The operation generally takes between 1 and 2 hours. The surgeon makes a cut over the front of the knee and removes damaged parts of bone and cartilage, but keeps healthy bone. After removal, the surgeon puts the new knee parts in place, connecting them to the thighbone, shinbone, and kneecap.
What Happens After Surgery
After the procedure, recovery starts in a special area where nurses monitor the patient. How long someone stays in the hospital can differ. Some people leave the same day, while others may need more time for observation.
A hospital stay may last just a few hours to several days. Because knee surgery increases the risk of blood clots, steps are taken to help prevent them. These include:
Prevention Method | Purpose |
---|---|
Early movement | Patients get up and walk with a walker or crutches soon after surgery. |
Compression stockings/air sleeves | These help keep blood moving and reduce clot risk. |
Blood thinners | Doctors may prescribe medicines for several weeks. |
Patients do simple breathing exercises to reduce lung problems. Gradually increasing activity helps start knee rehabilitation and reduces complications. Physical therapists guide people on how to move, climb stairs, and perform exercises to strengthen the knee.
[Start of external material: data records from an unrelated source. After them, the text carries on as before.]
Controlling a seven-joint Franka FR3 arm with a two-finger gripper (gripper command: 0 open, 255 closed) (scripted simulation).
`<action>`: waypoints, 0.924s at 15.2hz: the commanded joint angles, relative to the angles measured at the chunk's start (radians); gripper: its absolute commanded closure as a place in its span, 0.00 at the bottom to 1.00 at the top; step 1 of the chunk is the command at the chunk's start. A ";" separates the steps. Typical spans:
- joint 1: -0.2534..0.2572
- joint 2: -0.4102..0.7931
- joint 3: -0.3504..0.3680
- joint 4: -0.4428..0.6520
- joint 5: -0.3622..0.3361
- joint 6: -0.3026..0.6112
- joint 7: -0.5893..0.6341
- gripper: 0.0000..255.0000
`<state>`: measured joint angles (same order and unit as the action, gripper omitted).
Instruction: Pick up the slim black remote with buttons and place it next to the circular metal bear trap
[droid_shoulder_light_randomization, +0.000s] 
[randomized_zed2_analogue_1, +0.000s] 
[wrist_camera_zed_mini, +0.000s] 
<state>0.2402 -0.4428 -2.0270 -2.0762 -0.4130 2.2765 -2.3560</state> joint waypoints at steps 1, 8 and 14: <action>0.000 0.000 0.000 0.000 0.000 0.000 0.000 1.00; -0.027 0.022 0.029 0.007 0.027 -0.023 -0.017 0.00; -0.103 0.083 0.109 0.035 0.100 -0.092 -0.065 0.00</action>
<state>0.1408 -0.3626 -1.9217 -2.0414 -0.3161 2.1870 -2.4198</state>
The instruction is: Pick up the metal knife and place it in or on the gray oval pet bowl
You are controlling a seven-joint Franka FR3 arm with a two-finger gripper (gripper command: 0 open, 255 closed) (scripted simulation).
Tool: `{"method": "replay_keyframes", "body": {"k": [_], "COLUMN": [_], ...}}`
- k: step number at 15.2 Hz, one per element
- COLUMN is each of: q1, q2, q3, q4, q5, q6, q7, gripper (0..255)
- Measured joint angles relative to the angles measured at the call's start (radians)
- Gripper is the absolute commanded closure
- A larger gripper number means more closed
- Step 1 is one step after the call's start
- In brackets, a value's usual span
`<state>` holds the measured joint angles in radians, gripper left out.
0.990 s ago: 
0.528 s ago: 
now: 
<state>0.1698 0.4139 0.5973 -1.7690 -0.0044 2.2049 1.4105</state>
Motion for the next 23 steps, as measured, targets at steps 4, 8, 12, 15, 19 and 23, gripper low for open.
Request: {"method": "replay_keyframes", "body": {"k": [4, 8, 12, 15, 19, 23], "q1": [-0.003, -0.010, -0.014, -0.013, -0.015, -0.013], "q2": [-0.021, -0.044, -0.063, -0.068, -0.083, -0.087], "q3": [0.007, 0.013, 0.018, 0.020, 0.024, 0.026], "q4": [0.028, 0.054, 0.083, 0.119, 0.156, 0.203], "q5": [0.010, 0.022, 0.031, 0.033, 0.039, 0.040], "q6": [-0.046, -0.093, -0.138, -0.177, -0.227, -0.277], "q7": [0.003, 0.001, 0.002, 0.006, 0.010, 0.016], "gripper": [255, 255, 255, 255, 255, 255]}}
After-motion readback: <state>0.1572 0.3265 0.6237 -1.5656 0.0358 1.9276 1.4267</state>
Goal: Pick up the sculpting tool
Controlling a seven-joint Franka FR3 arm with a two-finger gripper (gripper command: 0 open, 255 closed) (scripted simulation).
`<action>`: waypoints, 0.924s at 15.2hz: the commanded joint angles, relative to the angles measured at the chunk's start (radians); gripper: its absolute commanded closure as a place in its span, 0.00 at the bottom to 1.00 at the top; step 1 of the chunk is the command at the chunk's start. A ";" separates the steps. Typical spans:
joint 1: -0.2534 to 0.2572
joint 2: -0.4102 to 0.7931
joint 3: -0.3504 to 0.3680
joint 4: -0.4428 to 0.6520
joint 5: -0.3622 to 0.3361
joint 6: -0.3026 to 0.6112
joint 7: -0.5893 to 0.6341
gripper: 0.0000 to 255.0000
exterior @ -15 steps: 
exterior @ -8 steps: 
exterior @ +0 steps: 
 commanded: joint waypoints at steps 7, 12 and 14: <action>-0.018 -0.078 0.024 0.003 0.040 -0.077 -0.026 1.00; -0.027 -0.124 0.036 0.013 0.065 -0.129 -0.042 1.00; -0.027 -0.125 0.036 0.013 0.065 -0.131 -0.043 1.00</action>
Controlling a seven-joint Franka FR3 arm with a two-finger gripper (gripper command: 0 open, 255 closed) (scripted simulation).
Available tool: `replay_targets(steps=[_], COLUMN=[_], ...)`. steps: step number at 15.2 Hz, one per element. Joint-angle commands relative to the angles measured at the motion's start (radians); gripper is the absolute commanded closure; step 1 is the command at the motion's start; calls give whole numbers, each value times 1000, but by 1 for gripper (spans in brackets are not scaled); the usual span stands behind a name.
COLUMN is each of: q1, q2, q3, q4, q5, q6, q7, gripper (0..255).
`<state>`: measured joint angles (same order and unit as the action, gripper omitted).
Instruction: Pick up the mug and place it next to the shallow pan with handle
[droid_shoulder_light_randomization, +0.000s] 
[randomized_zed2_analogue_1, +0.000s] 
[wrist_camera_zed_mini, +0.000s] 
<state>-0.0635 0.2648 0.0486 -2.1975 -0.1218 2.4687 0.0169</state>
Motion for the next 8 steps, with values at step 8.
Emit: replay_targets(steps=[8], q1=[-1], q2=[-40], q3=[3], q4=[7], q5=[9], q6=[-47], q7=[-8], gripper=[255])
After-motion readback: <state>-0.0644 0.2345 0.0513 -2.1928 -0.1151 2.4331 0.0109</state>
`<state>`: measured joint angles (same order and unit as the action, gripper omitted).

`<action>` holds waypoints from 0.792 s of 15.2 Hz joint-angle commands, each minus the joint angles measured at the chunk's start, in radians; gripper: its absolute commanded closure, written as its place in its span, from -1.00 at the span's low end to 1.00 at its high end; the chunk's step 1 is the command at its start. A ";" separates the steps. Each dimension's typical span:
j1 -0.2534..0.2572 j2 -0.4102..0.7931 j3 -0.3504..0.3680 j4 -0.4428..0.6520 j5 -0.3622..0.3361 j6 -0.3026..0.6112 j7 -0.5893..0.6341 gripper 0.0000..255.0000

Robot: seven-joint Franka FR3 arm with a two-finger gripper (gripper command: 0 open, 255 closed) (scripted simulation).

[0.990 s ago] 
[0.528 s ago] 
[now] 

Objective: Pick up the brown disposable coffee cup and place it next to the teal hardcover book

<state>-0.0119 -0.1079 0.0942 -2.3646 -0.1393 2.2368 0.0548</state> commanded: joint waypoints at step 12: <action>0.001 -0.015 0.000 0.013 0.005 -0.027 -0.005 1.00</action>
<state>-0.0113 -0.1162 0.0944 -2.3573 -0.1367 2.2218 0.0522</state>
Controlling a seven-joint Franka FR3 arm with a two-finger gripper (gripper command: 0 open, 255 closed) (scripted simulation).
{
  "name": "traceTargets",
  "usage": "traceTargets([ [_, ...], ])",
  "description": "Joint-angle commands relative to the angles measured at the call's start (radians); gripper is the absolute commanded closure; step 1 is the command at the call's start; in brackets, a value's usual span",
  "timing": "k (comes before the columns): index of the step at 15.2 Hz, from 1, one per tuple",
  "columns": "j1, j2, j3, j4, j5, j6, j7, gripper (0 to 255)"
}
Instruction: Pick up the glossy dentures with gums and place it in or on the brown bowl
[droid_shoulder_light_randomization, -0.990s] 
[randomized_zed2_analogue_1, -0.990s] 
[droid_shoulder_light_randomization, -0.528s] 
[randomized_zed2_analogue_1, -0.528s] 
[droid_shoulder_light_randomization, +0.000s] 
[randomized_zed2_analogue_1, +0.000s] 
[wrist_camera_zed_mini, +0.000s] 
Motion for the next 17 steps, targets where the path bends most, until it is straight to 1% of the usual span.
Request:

Many patients continue with physical therapy in their own homes or at a rehabilitation or physical therapy center. Occupational therapy may be suggested, especially if extra support is needed for daily activities.
Findings
Most individuals experience less pain and improved knee function following knee replacement. Many can expect their knee implant to last between 15 and 20 years before a revision knee replacement might be needed. Common benefits include:
- Pain relief
- Increased mobility
- Better quality of life
Many people return to low-impact activities—such as walking, swimming, biking, or golfing—after recovery. However, activities that involve running, jumping, or strong physical contact are usually discouraged to help protect the artificial joint and avoid the need for revision surgery.